“For the foolishness of God is wiser than human wisdom, and the weakness of God is stronger than human strength…Rather, God chose the foolish of the world to shame the wise, and God chose the weak of the world to shame the strong, and God chose the lowly and despised of the world, those who count for nothing, to reduce to nothing those who are something, so that no human being might boast before God.” -1 Cor 1:25, 27-29.
Often, in church, I see old men in the back of church or some nondescript pew clinging to their Rosary and constantly praying in silence. Constantly. Wisdom in action. I want to grow up to be like them. Ps 84:11a
Ceferino Giménez Malla was born into a gypsy family of the Romani (a nomadic people in Spain). Born at Benevent de Lérida. The family moved consistently throughout his childhood, generally supporting themselves through selling baskets they weaved. While he never received formal education, and was possibly illiterate, Ceferino’s intelligence, wisdom, and sound judgment was obvious to all he encountered. He was valued by his community as a peacemaker and wise arbiter, settling disputes and disagreements. He also demonstrated a consistent faith, practicing charitable works, modeling the love and patience of Christ. His nickname was “El Pele” = “strong/brave one”. He loved nature.
In accordance with custom and tradition, Ceferino married at a young age in a “gypsy” ceremony. In order to normalize his marriage in the eyes of the Church, he was baptized as an adult, in 1912 married Teresa Jimenez Castro in a Catholic ceremony at age 51, and together with his wife continued the nomadic life. He worked as a horse trader, and was recognized by all for his honesty and fair practices and was financially quite successful at this business. The couple never had children, but took in a niece and assumed responsibility for raising her. Ceferino attended Mass every day, and received the Holy Eucharist as frequently as possible. On many days, Ceferino would gather the local children he encountered—gypsy and non-gypsy together—and teach them the Bible through stories and basic prayers – a catechist.
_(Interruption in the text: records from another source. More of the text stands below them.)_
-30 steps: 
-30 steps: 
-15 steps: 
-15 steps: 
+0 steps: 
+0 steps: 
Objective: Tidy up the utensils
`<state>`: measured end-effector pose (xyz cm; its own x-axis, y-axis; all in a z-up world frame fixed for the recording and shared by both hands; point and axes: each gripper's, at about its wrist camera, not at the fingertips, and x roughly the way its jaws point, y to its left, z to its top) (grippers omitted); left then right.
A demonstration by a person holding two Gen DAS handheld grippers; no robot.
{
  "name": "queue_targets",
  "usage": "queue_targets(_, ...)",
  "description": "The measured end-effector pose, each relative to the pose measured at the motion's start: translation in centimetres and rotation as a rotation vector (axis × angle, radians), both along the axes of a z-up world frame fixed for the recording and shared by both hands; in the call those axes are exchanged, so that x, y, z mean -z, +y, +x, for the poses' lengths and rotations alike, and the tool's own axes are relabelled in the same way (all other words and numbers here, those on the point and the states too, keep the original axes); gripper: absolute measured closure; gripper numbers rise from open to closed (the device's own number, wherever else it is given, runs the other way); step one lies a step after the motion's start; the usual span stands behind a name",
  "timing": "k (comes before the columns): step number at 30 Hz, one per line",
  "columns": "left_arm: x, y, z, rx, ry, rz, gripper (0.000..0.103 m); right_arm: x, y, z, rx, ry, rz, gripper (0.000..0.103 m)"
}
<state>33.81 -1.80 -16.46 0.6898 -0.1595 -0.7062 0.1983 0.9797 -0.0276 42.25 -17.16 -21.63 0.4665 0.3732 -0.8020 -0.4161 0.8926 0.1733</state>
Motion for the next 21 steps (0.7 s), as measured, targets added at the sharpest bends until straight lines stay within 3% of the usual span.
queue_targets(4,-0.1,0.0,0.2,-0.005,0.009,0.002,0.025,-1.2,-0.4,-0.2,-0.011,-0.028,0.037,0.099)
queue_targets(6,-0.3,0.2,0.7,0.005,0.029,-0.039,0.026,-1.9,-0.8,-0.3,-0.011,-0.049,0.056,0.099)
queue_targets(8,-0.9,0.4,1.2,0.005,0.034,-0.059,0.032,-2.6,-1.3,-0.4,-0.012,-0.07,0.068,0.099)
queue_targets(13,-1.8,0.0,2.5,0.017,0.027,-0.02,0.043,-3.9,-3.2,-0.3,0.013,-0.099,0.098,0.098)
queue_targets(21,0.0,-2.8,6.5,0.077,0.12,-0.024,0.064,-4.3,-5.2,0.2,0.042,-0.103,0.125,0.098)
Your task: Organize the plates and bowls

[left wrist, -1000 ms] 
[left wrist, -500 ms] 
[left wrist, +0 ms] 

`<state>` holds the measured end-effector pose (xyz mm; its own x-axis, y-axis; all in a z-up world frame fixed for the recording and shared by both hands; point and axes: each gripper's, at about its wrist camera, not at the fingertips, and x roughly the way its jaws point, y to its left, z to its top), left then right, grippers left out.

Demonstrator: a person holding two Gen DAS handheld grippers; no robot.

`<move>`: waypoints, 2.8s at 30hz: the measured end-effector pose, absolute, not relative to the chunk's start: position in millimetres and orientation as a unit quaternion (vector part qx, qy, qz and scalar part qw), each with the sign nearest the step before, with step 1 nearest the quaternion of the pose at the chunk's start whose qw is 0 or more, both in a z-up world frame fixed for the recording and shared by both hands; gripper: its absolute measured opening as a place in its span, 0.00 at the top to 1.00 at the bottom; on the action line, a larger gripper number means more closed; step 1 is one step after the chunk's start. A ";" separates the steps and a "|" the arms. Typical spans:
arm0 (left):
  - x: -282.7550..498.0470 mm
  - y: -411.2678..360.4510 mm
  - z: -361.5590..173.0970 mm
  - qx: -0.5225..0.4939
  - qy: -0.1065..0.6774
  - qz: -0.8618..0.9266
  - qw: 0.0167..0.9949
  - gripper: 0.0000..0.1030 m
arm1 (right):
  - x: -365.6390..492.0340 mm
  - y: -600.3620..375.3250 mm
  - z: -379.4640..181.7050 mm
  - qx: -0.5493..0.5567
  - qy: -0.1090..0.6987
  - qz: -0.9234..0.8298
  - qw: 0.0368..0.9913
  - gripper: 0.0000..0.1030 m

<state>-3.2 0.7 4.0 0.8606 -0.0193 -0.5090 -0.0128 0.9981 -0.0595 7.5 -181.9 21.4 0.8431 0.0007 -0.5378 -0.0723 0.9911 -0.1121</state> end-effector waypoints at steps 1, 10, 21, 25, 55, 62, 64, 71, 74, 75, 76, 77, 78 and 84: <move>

Ceferino’s wife died in 1922, and his niece married, leaving him in solitude. At this time, Ceferino grew in his contemplation and love of the Lord, and entered the Franciscan Order as a tertiary. He spent most evenings in adoration of the Blessed Sacrament, and eventually became a member of the Society of Saint Vincent de Paul.
When the Spanish Civil War broke out, there was much anti-Catholic sentiment, and many were being persecuted. Ceferino defended a priest who was being taken to prison and was being dragged through the streets of Barbastro, He was arrested and imprisoned alongside him. Asked by the soldiers if he had any weapons, he said, “Yes. Here it is.” And showed them his Rosary. While in prison, Ceferino clung to his Rosary, praying constantly. Offered freedom if he would renounce his faith and give up his Rosary, he declined and was eventually taken to a cemetery and executed by firing squad with other believers and priests. Even in death, he maintained his prayer, holding his Rosary aloft and proclaiming, “Viva Cristo Rey!” (“Long live Christ the King!”). His body was buried in a common, unmarked grave. His body has never been found.
O God our Father, great and good,
through the light and power of Your Spirit
the gypsy Ceferino,
the proto-martyr of his people,
was united to the sufferings of Jesus.
We thank You that You have thus in Your love
honored all the traveling people of the world.
We pray that You will raise up holy missionaries
among these people and in the whole Church.
Help us to follow the example of this true believer
who loved You intensely and was a good Samaritan to others.